In dollar terms, November exports from China contracted by 1.1% year-on-year, according to data released by the General Administration of Customs on Sunday. Imports grew slightly by 0.3% last month.
Falling exports to the US was the key driver of the decline. Exports to the US saw a year-on-year fall of 23% in November, versus just 16.2% in October. Exports to the European Union also contracted by 3.8% year-on-year in November, ending a four-month consecutive increase. Exports to Japan continued to slide by 7.8% year-on-year.
On a brighter note, exports to Southeast Asian countries accelerated further to 18.% year-on-year from a 15.8% growth in October.
“In our view, the weaker exports to the US likely reflects the still-weak American demand, and the postponing of shipments in anticipation of lower tariffs in the future,” Yingke Zhou, an economist at Barclays, wrote in a Sunday note.

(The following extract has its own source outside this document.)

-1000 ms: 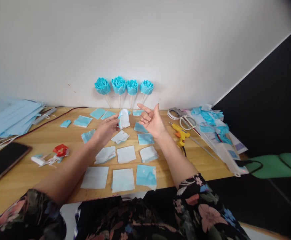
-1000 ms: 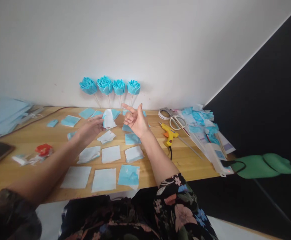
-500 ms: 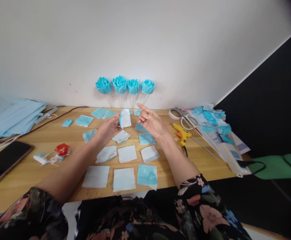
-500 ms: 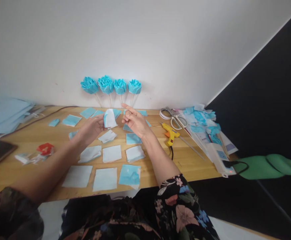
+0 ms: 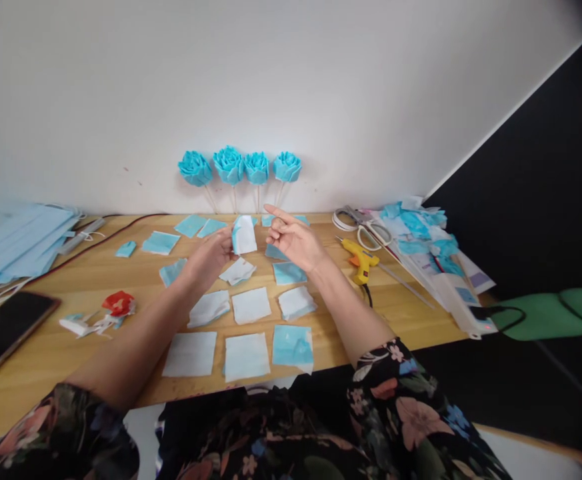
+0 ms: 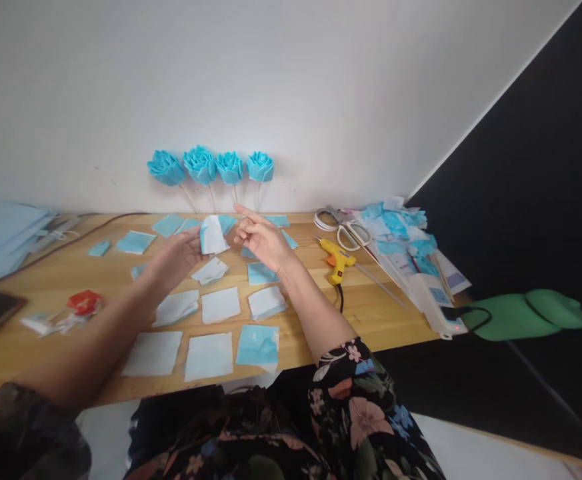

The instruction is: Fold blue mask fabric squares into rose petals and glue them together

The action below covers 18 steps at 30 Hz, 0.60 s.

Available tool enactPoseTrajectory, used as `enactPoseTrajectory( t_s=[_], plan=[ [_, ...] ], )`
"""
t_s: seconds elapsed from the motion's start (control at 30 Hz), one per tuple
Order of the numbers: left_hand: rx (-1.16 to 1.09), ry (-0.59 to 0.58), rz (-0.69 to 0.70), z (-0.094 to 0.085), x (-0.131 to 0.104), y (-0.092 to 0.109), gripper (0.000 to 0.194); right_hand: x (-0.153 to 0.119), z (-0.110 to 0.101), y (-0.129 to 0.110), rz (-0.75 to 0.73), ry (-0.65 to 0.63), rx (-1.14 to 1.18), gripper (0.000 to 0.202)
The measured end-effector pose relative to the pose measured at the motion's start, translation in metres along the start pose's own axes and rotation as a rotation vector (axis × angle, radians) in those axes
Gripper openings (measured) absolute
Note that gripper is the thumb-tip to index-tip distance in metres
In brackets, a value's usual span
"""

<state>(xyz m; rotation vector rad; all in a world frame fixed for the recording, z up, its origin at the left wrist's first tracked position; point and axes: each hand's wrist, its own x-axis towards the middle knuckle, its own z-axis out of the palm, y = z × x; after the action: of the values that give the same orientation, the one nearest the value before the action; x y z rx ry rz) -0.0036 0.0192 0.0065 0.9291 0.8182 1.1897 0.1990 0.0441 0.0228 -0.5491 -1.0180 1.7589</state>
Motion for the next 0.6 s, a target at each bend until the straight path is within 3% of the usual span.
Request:
enactPoseTrajectory(
  t_s=[0.6],
  plan=[
    [-0.062,-0.011,-0.034,-0.0026,-0.0001,0.0003,0.019,-0.0023,-0.0023,0.0001,0.072,-0.054,0.035,0.05]
  ],
)
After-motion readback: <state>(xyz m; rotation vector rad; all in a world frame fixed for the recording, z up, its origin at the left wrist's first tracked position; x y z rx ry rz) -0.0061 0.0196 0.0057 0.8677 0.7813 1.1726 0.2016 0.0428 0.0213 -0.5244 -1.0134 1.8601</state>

Zhou also argued that the strengthening import growth reflected signs of a near-term stabilisation in domestic demand.
The CBIRC published a document last Friday, lifting the cap for foreign holdings of Chinese life insurance companies from 50% to 51%. The regulator also said it will completely lift the cap sometime in 2020.

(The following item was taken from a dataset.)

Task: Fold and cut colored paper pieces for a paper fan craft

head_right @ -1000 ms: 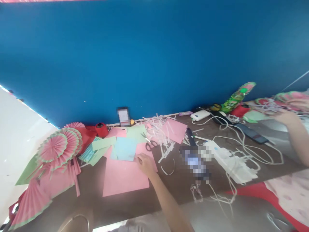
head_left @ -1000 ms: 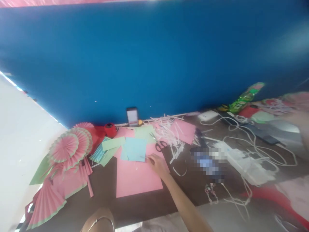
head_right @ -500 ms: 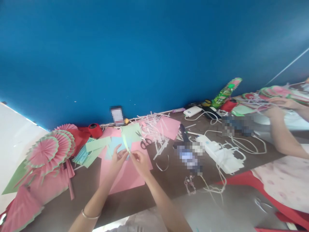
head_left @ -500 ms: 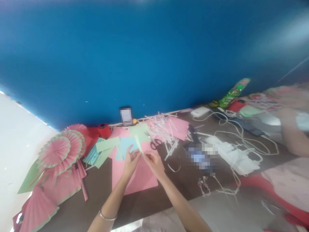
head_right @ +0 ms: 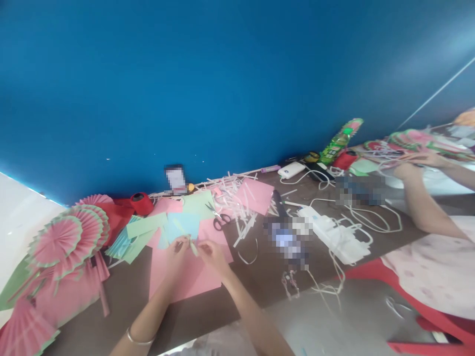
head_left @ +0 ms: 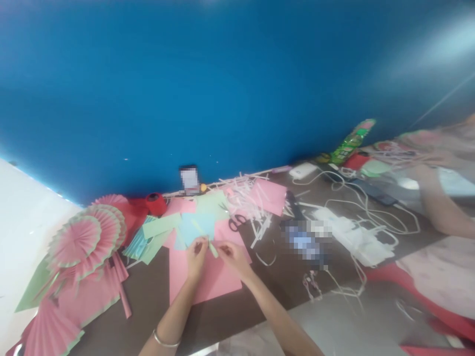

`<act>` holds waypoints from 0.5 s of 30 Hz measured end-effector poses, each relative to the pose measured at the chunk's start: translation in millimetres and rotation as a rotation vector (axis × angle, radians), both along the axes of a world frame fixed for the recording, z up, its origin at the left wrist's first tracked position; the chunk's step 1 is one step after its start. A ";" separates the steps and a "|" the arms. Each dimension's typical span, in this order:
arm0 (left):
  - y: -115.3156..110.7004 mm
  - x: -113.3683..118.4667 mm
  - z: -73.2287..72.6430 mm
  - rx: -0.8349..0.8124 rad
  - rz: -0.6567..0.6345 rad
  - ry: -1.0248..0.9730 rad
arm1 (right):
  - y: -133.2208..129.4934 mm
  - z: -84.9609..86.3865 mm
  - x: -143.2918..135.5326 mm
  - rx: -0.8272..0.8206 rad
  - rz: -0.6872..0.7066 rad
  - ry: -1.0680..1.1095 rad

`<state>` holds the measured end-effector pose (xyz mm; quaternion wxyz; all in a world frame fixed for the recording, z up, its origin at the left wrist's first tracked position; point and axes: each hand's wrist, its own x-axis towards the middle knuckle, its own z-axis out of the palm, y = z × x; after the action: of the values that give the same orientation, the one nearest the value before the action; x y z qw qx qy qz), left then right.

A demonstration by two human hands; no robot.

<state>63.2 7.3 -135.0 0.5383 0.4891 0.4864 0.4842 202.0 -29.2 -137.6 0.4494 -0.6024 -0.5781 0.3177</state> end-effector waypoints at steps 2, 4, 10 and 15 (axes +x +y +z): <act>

The entrance requirements for foreign life insurers were also loosened. The regulator scrapped the requirements that a foreign life insurer must have an operating history of 30 years and a representative institution set up onshore two years before setting up a joint venture in China.
China will waive the import tariff on some soybeans and pork from the US, according to a Friday announcement by the Ministry of Finance.
The tariff can be waived if individual firms file an application with the Customs Tariff Commission under the State Council. The quantity of the exempted products will be based on firms’ needs, the statement said.
China first imposed the tariff on these US products as a retaliatory measure when the US accused the Mainland of engaging in the forced transfer of US intellectual property.
China’s foreign currency reserves reached $3.1tr by the end of November, according to data published by the State Administration of Foreign Exchange on Saturday. That marks a $22.9bn increase from the beginning of the year.
Bank of China has predicted that the annual growth rate of China’s economy this year will be 6.1%, state-owned media Xinhua reported.
On Sunday afternoon, Hong Kong staged its biggest protests in months. Local media reported that 800,000 people were on the street at the peak of the demonstration. The protests remained largely peaceful.
China’s asset management companies (AMCs) are tasked with a new mission — taking over local government's off-balance-sheet debt, local media reported last Friday evening.
Previously, AMCs were not allowed to help dispose of or restructure the debt of local government funding vehicles. But since being given the go-ahead recently, they have jumped into action. China Cinda Asset Management Company, for one, has already poured Rmb7bn ($995m) into restructing local government debt, it said.The four largest national AMCs — China Cinda Asset Management, China Great Wall Asset Management, China Orient Asset Management and Huarong Asset Management — were created in the late 1990s and early 2000s to help dispose of bad bank loans.